I have been experimenting with the integrated solar forecast myself. I have two planes (east/west), so I have set up the integration twice, and I am now also running my own hourly API calls in Node-Red to capture and manipulate the returned data myself. This totals four calls per hour, which is quite enough and allows for a small number of occasional additional test calls.
There is a lack of information on just what this integration is doing and how it works, and I believe that to make the best use of the data provided requires better knowledge of what is going on than is currently available. I don’t believe that it is giving away any great secrets to suggest that:-
- Yes, the integration calls the API internally once per hour, per integration.
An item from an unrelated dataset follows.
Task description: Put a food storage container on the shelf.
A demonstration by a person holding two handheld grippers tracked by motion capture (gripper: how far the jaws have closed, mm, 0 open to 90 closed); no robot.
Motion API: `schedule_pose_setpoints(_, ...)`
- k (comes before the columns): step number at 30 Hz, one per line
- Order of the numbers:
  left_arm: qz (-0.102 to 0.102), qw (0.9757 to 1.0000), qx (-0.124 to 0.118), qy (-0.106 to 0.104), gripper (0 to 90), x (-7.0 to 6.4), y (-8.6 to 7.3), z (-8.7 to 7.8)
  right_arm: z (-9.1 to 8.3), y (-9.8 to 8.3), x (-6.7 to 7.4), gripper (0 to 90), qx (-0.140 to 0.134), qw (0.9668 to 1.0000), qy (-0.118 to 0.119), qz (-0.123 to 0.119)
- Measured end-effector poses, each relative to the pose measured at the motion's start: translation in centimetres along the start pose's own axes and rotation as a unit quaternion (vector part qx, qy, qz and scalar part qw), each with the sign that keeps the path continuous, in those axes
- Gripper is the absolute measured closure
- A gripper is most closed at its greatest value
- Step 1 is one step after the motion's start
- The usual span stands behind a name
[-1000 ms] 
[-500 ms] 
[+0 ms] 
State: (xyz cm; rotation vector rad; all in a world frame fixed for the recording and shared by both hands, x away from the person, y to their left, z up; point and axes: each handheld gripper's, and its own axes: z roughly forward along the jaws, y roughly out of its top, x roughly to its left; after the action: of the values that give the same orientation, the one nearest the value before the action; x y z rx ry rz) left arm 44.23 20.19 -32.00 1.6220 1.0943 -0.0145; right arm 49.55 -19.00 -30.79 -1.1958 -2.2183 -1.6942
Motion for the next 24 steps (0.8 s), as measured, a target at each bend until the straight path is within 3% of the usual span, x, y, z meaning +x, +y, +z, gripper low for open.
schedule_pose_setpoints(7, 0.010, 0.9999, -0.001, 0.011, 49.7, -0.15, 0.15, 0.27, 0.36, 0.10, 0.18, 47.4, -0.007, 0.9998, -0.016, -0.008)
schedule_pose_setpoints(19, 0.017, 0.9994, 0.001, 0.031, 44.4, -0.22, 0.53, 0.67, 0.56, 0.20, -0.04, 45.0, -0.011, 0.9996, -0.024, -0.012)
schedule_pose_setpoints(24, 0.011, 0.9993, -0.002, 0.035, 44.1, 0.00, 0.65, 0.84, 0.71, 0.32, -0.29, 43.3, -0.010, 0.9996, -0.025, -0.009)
Integration entities are thus updated each hour.
- The (current) ‘free’ (there is no such thing as a free lunch) account allows 12 API calls per 60 minute period (I don’t know if this is a fixed or rolling period).
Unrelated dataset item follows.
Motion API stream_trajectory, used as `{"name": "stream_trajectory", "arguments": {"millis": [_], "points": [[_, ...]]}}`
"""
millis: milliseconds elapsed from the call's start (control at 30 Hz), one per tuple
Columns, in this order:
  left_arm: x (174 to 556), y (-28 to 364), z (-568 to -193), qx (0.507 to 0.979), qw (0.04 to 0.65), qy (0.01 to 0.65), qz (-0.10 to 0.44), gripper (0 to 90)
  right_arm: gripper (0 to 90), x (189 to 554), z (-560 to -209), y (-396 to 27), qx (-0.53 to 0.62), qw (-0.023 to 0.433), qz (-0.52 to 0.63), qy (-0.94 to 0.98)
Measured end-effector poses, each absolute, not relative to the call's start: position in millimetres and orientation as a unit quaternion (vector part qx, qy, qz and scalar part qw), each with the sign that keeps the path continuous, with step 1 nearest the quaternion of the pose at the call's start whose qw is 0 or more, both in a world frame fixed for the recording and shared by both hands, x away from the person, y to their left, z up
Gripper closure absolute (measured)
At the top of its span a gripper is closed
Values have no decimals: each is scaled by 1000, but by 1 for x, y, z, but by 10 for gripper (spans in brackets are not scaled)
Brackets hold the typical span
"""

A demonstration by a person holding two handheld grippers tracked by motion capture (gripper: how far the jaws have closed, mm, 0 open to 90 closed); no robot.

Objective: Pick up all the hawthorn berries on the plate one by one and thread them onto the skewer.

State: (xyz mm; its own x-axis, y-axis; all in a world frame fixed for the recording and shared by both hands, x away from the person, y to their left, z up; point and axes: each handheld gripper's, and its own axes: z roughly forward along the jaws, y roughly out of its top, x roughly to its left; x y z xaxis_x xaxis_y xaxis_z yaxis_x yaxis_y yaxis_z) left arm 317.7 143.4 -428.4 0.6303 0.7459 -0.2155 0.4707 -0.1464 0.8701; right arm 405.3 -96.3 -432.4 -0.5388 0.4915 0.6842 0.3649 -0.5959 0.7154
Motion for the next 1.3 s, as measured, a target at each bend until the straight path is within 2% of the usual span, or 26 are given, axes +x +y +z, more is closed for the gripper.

- The integration triggers API calls ‘randomly’ (but I think I know on what basis). Clearly, from a ‘free use’ point of view, the provider of forecast.solar would much rather calls be random than everyone calling at xx:01 past each hour…
- The API call provides a full hourly array of forecast power (watts) for each hour, on the hour, for today and tomorrow. Watt-hour values are provided for each hour-period, but can easily be calculated from the average between two hour values. [say 1200 watts at 11:00 and 1500 watts at 12:00, assume straight line, average 1350 across the hour = 1350 watt-hours]
- The integration seems to pick out certain items, such as ‘power now’, which is for the current hour from the returned array (and +1 hour, +12 hours, +24 hours). It also adds together both (all) integrations and uses the provided values to update the graph.
To address your point on pull rate. Tracking the forecast every hour I notice that the figures change, which of course is to be expected, but the figure for a given hour can often be the same for several hours in a row. I don’t think that updates more than once per hour would provide any real value in terms of better data, indeed I wonder if I need call the API only every other hour. However, there remains the issue of the xx:02 versus xx:58 update challenge. This really comes down to an integration issue. Rather than increasing the number of calls to forecast.solar, I think the integration could offer improved provision of the existing data.
Ideas are
- expose the full forecast array in HA, thus avoiding the need for additional calls and allowing for direct use of the data as each user thinks fit
- better expose the ‘random’ update time. Use this time to shift the values (ie if between hour and half hour, values are as is, if between half hour and next hour, shift ‘power now’ to next hour, ‘power next hour’ to +2 hours and so on. This is, of course, possible now by capturing the integration entity update time and shuffling between power 0, +1 forecast figures
I am mindful that we are benefiting from the good work done by the HA team, whoever added this integration, and of course the work and ongoing (free) provision of Forecast.solar.
I have set up a template sensor ‘solar_forecast_nexthour’ which adds together the next hour entity for my two integrations (planes). Here is a standard HA history graph, showing that my current integration update is at 20 minutes past the hour, and that the data is changing - but that is because each hour is changing. The randomness of the integration update just slides this graph to the right by 0-59 minutes.
Here is my own solar forecast graph, using direct API calls in Node-Red. At the top is the standard integration - solar forecast as dotted line, just updated (picture taken at 22 mins past the hour). Below, my own graph. Today is in the middle, left is ‘yesterday’ right is tomorrow. The orange line is the data from forecast.solar. Today and tomorrow are updated every hour, and therefore what you see tracks the most recent data update. I capture the output array into my own array, which is moved left every new day, thus ‘yesterday’ is the forecast for what was today as at 23:xx last night. The blue line is actual generation, taken from an hourly-reset utility meter sensor on my inverter output sensor, capturing the total power at the end of each previous hour.
Of interest to the topic in discussion is the magenta line, recently added. Here I additionally push (each hour) just the current hour forecast value to another array, so as to track what the forecast value was at the point of ‘now’. You will notice that the orange line starts to move away (upwards) from the magenta line when around two hours old. This is an interesting ‘feature’ of the forecast - I assume that the forecast is based on clear sky values (for location/orientation/size) degraded by ‘weather’. As the forecast array continues to be updated (each hour) having moved into ‘history’ the weather element goes and the forecast seems to revert towards a theoretical maximum. I reset the data last night, but I can confirm that the ‘as was’ forecast and my ‘actual’ for yesterday matched quite well, and that the current ‘yesterday forecast’ is quite different.
This may seem to be of academic interest only, however the integration provides ‘peak time today’ and ‘total energy today’ values, which are updated hourly from the full today forecast - once we start to get into today, and the back-history forecast starts to change, these values typically become increasingly unreliable. I also have difficulty in matching my API based graph to the integration forecast line.
Rather than getting ‘new data’ sooner, I believe the real challenge lies around trying to use what is provided in the most appropriate way.